- TASK INSTRUCTIONS -
Only the text belongs in the copy. Transcribe the data exactly and drop any pictures.
================
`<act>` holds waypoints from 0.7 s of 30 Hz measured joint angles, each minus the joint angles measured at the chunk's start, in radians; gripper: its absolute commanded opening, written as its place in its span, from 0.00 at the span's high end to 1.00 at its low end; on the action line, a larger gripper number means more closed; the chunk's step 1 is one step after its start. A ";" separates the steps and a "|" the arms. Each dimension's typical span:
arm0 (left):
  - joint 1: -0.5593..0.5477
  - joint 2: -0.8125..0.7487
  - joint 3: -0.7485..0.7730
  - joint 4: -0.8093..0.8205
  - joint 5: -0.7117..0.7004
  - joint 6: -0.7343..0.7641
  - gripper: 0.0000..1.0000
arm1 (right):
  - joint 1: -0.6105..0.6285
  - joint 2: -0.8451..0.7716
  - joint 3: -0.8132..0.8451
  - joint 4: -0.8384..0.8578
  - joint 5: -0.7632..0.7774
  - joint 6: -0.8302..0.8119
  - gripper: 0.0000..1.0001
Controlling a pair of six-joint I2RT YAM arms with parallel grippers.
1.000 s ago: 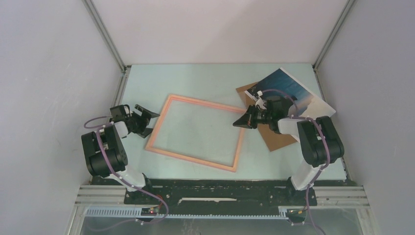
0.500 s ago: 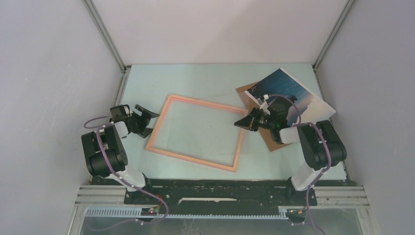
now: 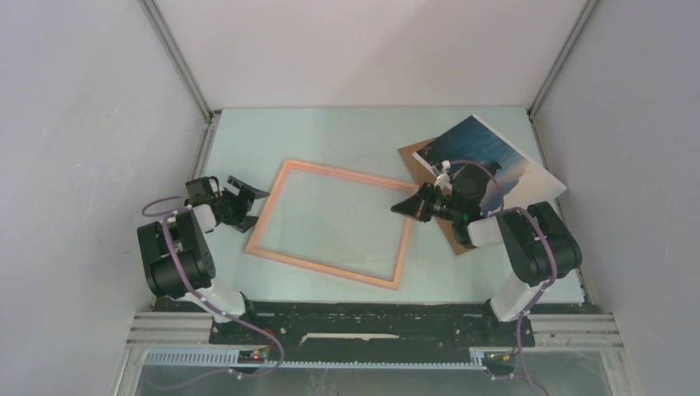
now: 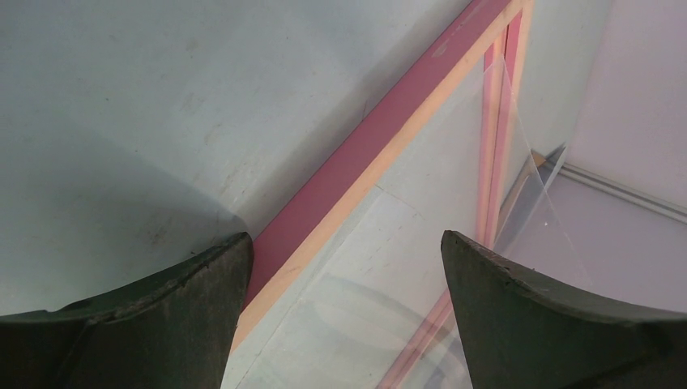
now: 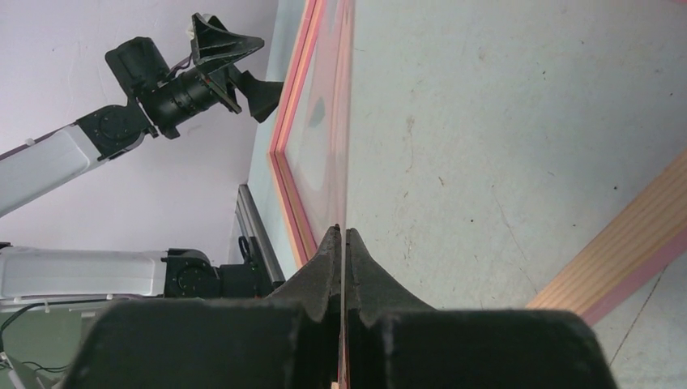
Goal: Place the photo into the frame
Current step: Place the photo frame item in the photo frame.
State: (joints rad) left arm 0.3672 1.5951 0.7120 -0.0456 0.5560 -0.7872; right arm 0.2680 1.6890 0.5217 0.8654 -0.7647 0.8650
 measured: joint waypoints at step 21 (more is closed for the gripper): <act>0.001 0.000 0.000 0.000 0.006 0.000 0.03 | 0.016 0.033 0.012 0.033 0.027 -0.002 1.00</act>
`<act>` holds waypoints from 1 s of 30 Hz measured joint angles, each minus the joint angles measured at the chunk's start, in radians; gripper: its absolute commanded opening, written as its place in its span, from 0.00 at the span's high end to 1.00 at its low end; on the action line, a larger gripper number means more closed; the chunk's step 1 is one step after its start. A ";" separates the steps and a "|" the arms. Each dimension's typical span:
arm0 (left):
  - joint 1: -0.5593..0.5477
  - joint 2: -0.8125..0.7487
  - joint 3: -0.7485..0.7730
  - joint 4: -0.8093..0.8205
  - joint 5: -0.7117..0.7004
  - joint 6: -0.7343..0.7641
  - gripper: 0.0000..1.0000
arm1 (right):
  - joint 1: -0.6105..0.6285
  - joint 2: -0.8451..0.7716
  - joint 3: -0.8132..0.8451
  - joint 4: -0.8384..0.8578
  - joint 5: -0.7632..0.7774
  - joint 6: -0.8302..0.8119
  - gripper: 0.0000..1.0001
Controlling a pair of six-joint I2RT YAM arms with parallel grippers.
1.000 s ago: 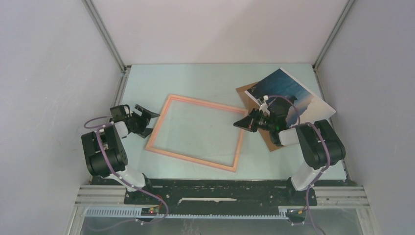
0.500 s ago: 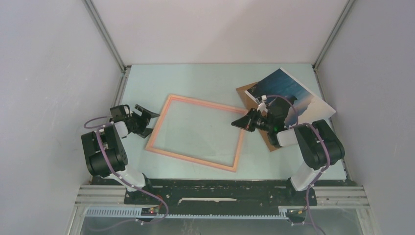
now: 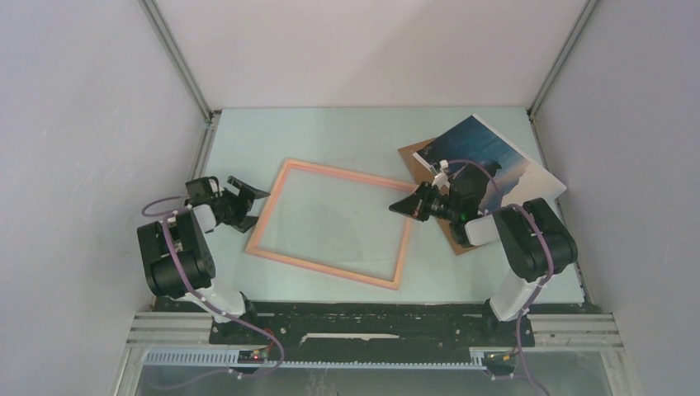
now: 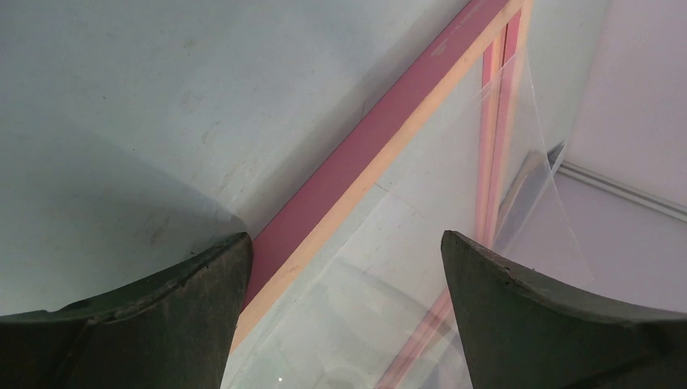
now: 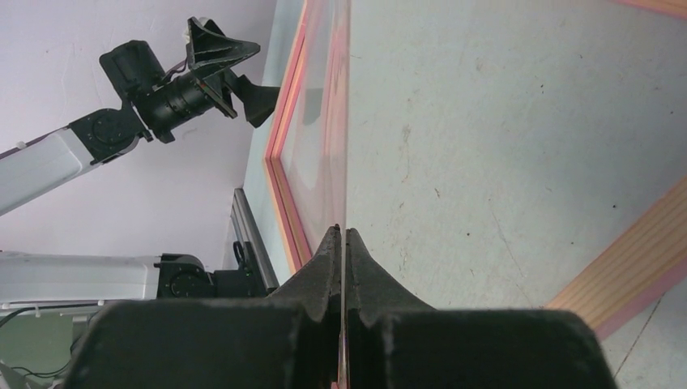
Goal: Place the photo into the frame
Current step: Place the photo frame item in the photo frame.
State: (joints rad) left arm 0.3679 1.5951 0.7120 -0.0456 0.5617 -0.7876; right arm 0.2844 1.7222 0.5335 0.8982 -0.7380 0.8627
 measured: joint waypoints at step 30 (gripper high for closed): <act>0.000 0.002 0.000 0.000 0.010 -0.001 0.03 | 0.005 0.117 0.073 0.017 0.063 0.069 1.00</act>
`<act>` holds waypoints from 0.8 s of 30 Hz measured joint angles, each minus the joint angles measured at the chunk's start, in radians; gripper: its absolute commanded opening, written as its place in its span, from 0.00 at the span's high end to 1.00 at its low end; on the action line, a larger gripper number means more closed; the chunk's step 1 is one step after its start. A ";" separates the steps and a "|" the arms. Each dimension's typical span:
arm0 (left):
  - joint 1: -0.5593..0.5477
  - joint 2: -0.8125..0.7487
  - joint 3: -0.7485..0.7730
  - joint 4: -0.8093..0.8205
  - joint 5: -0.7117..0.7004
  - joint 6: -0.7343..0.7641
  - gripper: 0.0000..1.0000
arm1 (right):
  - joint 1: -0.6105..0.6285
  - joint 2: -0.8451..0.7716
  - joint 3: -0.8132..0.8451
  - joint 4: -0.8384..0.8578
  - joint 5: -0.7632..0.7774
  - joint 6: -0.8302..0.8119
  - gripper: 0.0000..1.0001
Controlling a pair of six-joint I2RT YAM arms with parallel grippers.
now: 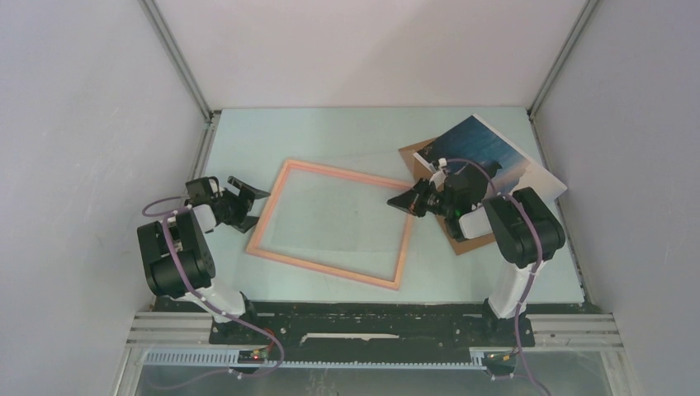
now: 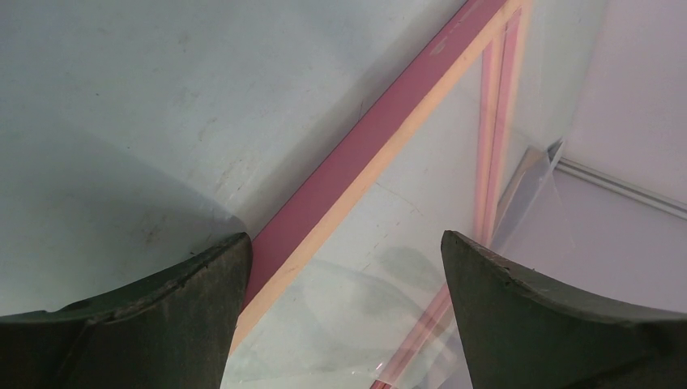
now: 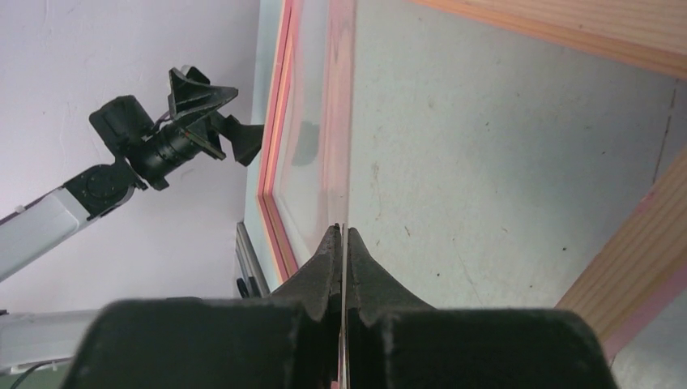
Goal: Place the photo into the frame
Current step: Place the photo frame item in the photo frame.
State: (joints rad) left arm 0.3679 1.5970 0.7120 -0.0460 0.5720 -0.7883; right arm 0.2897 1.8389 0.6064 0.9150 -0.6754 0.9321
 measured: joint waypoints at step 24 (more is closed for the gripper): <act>0.002 0.000 0.000 0.002 0.000 -0.008 0.03 | 0.055 0.046 0.005 0.036 0.038 0.256 1.00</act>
State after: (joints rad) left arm 0.3695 1.5970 0.7120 -0.0437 0.5720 -0.7963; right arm 0.3450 1.8851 0.6113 0.9508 -0.6373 1.1885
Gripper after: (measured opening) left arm 0.974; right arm 0.007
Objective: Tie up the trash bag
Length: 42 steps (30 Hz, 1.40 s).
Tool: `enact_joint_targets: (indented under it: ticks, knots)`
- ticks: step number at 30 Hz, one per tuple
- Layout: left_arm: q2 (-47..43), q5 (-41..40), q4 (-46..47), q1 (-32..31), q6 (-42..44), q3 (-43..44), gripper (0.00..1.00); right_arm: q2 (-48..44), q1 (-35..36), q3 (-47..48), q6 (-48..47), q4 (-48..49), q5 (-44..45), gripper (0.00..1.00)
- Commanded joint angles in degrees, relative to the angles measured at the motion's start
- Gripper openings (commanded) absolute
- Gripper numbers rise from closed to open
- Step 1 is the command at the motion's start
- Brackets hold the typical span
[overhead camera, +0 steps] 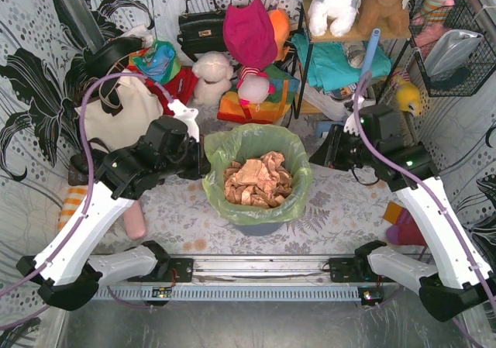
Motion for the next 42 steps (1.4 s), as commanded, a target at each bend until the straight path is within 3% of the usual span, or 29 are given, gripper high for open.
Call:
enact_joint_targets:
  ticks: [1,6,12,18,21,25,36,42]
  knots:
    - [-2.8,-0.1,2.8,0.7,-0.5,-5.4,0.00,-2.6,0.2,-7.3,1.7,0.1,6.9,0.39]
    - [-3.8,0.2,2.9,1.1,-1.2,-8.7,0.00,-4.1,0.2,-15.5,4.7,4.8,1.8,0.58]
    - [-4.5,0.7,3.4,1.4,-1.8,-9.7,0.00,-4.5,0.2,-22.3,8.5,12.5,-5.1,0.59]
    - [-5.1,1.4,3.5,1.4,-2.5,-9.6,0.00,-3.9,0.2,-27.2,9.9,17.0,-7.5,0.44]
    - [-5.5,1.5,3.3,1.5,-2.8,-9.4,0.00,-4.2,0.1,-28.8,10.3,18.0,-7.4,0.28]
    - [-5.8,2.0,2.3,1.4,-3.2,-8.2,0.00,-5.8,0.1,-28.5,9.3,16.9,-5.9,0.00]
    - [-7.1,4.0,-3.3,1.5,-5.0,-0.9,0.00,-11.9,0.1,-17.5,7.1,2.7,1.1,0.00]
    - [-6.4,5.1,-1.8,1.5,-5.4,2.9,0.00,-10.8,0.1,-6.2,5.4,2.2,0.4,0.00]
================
- YOUR RESPONSE -
`<act>` holds waypoints from 0.7 s of 30 Hz measured joint angles, each minus the joint angles measured at the chunk's start, in radians; gripper: its absolute commanded opening, written as its place in its span, from 0.00 at the span's high end to 1.00 at its low end; on the action line, a larger gripper number means more closed; the chunk's step 1 is one step after its start. A ";" separates the steps and a "|" the arms. Each dimension's typical span:
arm0 (left):
  - joint 1: -0.5593..0.5477
  - joint 2: -0.8125..0.7487
  - joint 3: -0.7485..0.7730
  - joint 4: -0.8093..0.8205
  - joint 5: -0.7117..0.7004
  - joint 6: -0.7343..0.7641
  - gripper: 0.0000..1.0000
arm1 (right):
  - joint 1: -0.6105..0.6285
  - joint 2: -0.8451..0.7716
  - joint 3: -0.8132..0.8451
  - joint 4: -0.8384..0.8578
  - joint 5: -0.7632..0.7774
  - joint 6: -0.8302..0.8119
  - gripper: 0.0000..1.0001
Controlling a pair of six-joint I2RT YAM arms with parallel grippers.
1.000 s ago: 
0.500 s ago: 
now: 
now: 
now: 
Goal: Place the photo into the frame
Current step: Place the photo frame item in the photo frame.
State: (joints rad) left arm 0.3672 1.5951 0.7120 -0.0456 0.5560 -0.7872; right arm 0.2680 1.6890 0.5217 0.8654 -0.7647 0.8650
 measured: joint waypoints at step 21 (more is closed for the gripper): <act>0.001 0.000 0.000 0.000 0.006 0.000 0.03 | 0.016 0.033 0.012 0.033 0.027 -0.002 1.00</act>
`<act>` holds waypoints from 1 s of 30 Hz measured joint angles, each minus the joint angles measured at the chunk's start, in radians; gripper: its absolute commanded opening, written as its place in its span, from 0.00 at the span's high end to 1.00 at its low end; on the action line, a larger gripper number means more closed; the chunk's step 1 is one step after its start. A ";" separates the steps and a "|" the arms. Each dimension's typical span:
arm0 (left):
  - joint 1: -0.5593..0.5477
  - joint 2: -0.8125..0.7487
  - joint 3: -0.7485..0.7730
  - joint 4: -0.8093..0.8205
  - joint 5: -0.7117..0.7004
  - joint 6: -0.7343..0.7641
  - gripper: 0.0000..1.0000
arm1 (right):
  - joint 1: -0.6105..0.6285
  - joint 2: -0.8451..0.7716
  - joint 3: -0.8132..0.8451
  - joint 4: -0.8384..0.8578
  - joint 5: -0.7632..0.7774
  - joint 6: -0.8302..0.8119
  - gripper: 0.0000..1.0001
Controlling a pair of six-joint I2RT YAM arms with parallel grippers.
1.000 s ago: 
0.500 s ago: 
now: 
now: 
now: 
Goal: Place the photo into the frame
Current step: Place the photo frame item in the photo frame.
State: (joints rad) left arm 0.3679 1.5951 0.7120 -0.0456 0.5617 -0.7876; right arm 0.2844 1.7222 0.5335 0.8982 -0.7380 0.8627
 measured: joint waypoints at step 30 (gripper high for closed): <act>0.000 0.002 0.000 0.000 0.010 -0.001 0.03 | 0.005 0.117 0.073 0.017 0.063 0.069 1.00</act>
`<act>` holds waypoints from 0.8 s of 30 Hz measured joint angles, each minus the joint angles measured at the chunk's start, in radians; gripper: its absolute commanded opening, written as its place in its span, from 0.00 at the span's high end to 1.00 at its low end; on the action line, a larger gripper number means more closed; the chunk's step 1 is one step after its start. A ";" separates the steps and a "|" the arms. Each dimension's typical span:
arm0 (left):
  - joint 1: -0.5593..0.5477
  - joint 2: -0.8125..0.7487
  - joint 3: -0.7485..0.7730
  - joint 4: -0.8093..0.8205
  - joint 5: -0.7117..0.7004
  - joint 6: -0.7343..0.7641
  - gripper: 0.0000..1.0000
arm1 (right):
  - joint 1: -0.6105..0.6285
  - joint 2: -0.8451..0.7716
  - joint 3: -0.8132..0.8451
  - joint 4: -0.8384..0.8578
  - joint 5: -0.7632..0.7774
  - joint 6: -0.8302..0.8119
  - gripper: 0.0000..1.0001
Controlling a pair of six-joint I2RT YAM arms with parallel grippers.
now: 
now: 
now: 
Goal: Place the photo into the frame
Current step: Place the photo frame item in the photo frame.
State: (joints rad) left arm 0.3679 1.5970 0.7120 -0.0460 0.5720 -0.7883; right arm 0.2897 1.8389 0.6064 0.9150 -0.6754 0.9321
 measured: joint waypoints at step 24 (more is closed for the gripper): <act>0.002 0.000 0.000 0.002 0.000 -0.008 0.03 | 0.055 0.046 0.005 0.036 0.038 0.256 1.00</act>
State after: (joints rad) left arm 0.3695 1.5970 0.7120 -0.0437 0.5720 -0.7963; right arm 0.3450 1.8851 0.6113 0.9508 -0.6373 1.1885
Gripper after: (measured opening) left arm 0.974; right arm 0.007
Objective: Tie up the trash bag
Length: 42 steps (30 Hz, 1.40 s).
Tool: `enact_joint_targets: (indented under it: ticks, knots)`
- ticks: step number at 30 Hz, one per tuple
- Layout: left_arm: q2 (-47..43), q5 (-41..40), q4 (-46..47), q1 (-32..31), q6 (-42..44), q3 (-43..44), gripper (0.00..1.00); right_arm: q2 (-48..44), q1 (-35..36), q3 (-47..48), q6 (-48..47), q4 (-48..49), q5 (-44..45), gripper (0.00..1.00)
- Commanded joint angles in degrees, relative to the angles measured at the motion's start
- Gripper openings (commanded) absolute
- Gripper numbers rise from closed to open
- Step 1 is the command at the motion's start
- Brackets hold the typical span
[overhead camera, +0 steps] 
Motion for the next 42 steps (1.4 s), as commanded, a target at each bend until the straight path is within 3% of the usual span, or 29 are given, gripper high for open.
Call:
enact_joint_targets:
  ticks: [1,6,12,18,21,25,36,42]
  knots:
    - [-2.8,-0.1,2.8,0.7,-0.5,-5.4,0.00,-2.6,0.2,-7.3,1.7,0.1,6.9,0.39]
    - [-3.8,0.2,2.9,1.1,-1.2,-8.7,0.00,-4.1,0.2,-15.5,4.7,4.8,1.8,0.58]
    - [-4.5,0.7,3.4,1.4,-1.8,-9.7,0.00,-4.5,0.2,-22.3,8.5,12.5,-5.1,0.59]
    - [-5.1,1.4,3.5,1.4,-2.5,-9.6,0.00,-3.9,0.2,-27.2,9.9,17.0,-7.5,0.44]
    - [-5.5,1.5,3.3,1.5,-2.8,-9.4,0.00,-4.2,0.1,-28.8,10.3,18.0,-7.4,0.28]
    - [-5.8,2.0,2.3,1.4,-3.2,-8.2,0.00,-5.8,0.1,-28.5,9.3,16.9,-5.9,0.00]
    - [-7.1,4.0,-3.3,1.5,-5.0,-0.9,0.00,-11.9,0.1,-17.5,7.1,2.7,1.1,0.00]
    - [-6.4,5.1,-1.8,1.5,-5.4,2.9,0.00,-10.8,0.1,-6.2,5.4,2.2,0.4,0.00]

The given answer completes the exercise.